I have been working as part of the Moral Markets project for the past couple of years, and as the formal end of the project looms, some of the outputs of the project are coming to fruition. This includes a recent article that I co-authored, “The Moral Status of Wealth Creation in Early-Modern Reformed Confessions.”

This piece appears as part of a special issue of Reformation & Renaissance Review co-edited by Wim Decock and Andrew M. McGinnis on the theme, “Interconfessional Dialogues in Early-Modern Ethics and Economics.”

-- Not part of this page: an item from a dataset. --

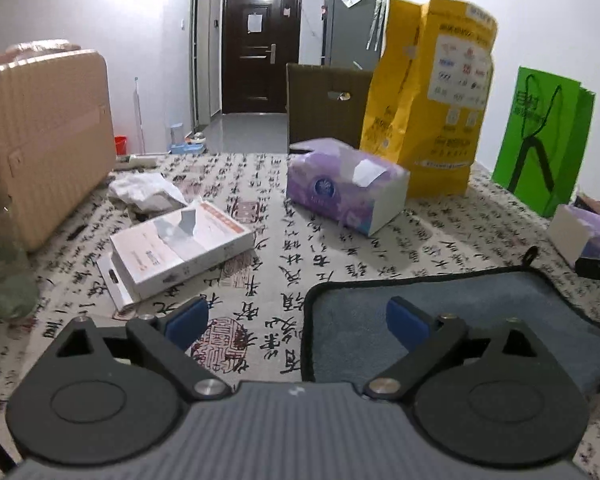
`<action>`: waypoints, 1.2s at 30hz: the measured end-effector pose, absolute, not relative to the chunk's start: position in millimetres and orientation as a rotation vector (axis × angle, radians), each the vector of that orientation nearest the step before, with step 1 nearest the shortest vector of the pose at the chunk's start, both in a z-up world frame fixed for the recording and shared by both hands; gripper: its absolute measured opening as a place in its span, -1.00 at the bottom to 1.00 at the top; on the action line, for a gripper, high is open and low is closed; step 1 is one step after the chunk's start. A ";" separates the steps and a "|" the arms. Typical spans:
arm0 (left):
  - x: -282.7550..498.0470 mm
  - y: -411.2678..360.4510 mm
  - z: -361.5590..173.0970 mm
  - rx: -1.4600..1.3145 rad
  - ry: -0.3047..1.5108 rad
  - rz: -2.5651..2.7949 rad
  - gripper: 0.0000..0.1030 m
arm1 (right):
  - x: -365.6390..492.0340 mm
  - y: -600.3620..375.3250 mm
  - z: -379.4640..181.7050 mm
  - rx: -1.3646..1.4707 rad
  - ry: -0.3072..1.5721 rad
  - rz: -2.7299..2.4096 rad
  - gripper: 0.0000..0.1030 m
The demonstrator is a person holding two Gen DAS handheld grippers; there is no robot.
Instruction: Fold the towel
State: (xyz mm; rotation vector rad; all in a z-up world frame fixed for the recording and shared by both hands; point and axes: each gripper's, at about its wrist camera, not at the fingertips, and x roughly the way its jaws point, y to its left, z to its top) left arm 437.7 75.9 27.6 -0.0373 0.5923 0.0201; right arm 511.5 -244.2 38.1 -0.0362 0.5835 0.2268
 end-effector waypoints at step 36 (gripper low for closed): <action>253.4 54.3 83.6 -0.032 0.497 0.008 0.99 | 324.2 -259.6 107.7 -0.010 0.450 0.281 0.82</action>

In our piece, van der Kooi and I examine the teachings of a variety of Reformed confessional documents on the 8th commandment, “Do not steal.” A typical Reformed approach to the commandments is to look at both the negative prohibitions as well as the positive duties enjoined for each commandment. When we look at the teachings of more famous texts like the Heidelberg Catechism as well as the Westminster Larger and Shorter Catechisms as well as other confessional documents, we find “that while there are indeed restrictions, and even sharp warnings against vices such as envy and greed, the Reformed confessions of the sixteenth and seventeenth centuries surveyed here present a positive view of wealth creation in the context of Christian morality.”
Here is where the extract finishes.